## What the task asks
Please copy out every line of the listing below in which the word "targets" appears.

□ □ □ □ □ □ □

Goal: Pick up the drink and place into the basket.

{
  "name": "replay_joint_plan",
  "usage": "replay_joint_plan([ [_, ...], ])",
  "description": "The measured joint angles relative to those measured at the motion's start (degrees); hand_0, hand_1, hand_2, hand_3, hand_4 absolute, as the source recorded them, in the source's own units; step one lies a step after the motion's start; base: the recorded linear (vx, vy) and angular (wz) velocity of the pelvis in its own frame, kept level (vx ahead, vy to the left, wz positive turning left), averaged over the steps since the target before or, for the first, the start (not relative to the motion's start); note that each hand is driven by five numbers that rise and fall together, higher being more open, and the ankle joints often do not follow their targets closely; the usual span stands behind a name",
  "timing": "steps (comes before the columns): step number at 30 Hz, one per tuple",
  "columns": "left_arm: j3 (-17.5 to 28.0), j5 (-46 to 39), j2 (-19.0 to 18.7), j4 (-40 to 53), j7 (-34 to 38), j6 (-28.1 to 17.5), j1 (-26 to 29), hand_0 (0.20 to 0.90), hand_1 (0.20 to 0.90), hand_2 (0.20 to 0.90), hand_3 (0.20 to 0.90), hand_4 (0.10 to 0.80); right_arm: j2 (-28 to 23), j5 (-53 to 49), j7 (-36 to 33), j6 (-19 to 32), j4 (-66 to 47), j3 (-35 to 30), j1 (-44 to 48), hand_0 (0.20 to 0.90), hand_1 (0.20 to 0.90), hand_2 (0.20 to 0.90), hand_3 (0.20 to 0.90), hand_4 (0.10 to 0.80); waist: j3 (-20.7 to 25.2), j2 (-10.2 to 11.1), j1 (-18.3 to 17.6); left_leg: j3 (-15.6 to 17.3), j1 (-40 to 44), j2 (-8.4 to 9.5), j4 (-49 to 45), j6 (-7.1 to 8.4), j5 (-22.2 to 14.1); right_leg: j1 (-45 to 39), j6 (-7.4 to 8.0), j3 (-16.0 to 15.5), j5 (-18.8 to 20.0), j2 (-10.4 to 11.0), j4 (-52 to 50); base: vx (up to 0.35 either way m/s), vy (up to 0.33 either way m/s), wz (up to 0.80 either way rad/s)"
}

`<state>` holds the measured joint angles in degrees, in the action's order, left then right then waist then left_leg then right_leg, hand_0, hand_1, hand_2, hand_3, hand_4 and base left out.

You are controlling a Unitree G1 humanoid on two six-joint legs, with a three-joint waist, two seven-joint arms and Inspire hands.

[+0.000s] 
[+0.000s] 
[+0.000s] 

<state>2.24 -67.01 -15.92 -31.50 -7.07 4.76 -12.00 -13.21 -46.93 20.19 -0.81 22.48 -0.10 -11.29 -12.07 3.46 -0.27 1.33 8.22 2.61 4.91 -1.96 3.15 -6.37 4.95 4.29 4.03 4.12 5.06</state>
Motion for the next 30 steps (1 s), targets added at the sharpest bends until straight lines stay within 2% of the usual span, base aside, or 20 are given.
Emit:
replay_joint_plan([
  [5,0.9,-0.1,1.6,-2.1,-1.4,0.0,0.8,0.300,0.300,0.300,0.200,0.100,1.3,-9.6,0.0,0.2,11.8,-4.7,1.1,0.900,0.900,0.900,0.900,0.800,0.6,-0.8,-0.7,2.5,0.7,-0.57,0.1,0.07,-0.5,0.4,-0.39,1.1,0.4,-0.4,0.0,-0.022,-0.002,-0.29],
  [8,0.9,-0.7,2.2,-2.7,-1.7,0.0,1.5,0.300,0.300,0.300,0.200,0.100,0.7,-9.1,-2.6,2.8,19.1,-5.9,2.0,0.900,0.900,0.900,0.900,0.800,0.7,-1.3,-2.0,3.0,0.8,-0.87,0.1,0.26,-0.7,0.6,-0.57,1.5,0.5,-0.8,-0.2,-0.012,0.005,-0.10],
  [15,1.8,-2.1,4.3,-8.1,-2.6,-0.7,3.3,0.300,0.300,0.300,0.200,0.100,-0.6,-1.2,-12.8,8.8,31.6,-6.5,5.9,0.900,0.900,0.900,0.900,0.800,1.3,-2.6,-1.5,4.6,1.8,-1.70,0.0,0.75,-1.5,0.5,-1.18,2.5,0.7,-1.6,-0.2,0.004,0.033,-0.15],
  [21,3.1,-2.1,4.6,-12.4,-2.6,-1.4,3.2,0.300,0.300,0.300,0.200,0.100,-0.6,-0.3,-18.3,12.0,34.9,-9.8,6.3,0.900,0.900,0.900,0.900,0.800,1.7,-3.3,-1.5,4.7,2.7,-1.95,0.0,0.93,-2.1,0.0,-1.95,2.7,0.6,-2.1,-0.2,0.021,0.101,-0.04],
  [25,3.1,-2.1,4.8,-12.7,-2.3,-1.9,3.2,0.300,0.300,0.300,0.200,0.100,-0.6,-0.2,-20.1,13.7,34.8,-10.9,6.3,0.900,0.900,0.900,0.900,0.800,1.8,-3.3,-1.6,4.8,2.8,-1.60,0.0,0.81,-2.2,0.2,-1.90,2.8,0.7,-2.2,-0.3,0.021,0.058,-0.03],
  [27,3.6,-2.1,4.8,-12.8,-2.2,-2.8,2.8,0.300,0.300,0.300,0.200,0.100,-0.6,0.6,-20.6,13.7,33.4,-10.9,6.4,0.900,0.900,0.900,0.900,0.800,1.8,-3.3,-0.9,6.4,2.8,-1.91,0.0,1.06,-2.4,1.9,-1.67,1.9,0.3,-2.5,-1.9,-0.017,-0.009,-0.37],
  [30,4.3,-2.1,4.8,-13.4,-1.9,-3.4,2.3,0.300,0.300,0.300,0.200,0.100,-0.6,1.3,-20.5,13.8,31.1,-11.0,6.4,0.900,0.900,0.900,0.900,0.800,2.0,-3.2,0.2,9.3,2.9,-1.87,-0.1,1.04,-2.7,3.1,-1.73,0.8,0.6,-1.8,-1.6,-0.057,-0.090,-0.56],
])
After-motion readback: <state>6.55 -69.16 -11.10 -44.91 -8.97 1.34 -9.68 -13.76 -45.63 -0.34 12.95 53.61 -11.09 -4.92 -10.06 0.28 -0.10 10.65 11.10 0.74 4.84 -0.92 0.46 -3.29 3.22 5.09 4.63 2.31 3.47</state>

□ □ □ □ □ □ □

## Solution to the exercise
  "description": "The measured joint angles relative to those measured at the motion's start (degrees); hand_0, hand_1, hand_2, hand_3, hand_4 absolute, as the source recorded them, in the source's own units; step one lies a step after the motion's start; base: the recorded linear (vx, vy) and angular (wz) velocity of the pelvis in its own frame, kept level (vx ahead, vy to the left, wz positive turning left), averaged over the steps since the target before or, for the first, the start (not relative to the motion's start); note that each hand is driven by five numbers that rise and fall together, higher being more open, and the ankle joints often do not follow their targets closely; the usual span stands behind a name",
Motion for the next 30 steps (1 s), targets added at the sharpest bends until straight lines stay within 2% of the usual span, base aside, or 20 are given.

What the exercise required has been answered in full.